福島第一原発の事故で避難指示が出されている地域のうち、楢葉町はほぼ全域が原発から20キロの距離にあり、早期の帰還を目指す「避難指示解除準備区域」となっていました。

政府は、国による除染が終わるなど自宅に戻って暮らす環境がおおむね整ったとして、5日午前0時に避難指示を解除しました。原発事故に伴う避難指示の解除は、田村市都路地区と川内村の東部の一部地域に続いて3例目ですが、国の指示で役場とすべての住民が町ぐるみで避難した原発周辺の7つの町と村では初めてです。

避難指示の解除で、楢葉町では7300人余りの住民が住み慣れた自宅での暮らしを再開できるようになるほか、これまで許可が必要だった商店や企業などの事業が自由に行えるようになり、復興に向けた動きが活発化することが期待されます。

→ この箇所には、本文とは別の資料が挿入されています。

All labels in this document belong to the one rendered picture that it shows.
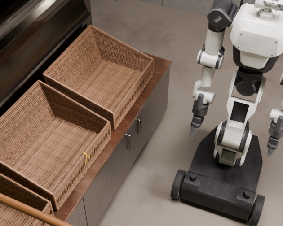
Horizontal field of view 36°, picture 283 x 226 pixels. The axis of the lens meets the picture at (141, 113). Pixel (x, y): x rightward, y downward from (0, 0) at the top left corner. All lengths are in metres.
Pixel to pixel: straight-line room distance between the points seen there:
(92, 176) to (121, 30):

一方で、放射線への不安をどう解消していくかに加え、買い物や医療などの町の機能を4年半ぶりに再開させて、住民が安心して戻れる環境をどう整えていくかが大きな課題となります。

福島第一原発周辺では、今も9つの市町村、およそ7万人の住民に対して避難指示が出されています。政府はできるだけ早く元の生活を取り戻せるよう、除染を終えるなど生活環境がおおむね整った地域から、避難指示を解除していく方針です。


ろうそくに火をともし町の再生誓う
原発事故による避難指示が解除された福島県楢葉町で、復興への思いを込めて、およそ3000本のろうそくに火が灯され、住民たちが町の再生へ気持ちを新たにしていました。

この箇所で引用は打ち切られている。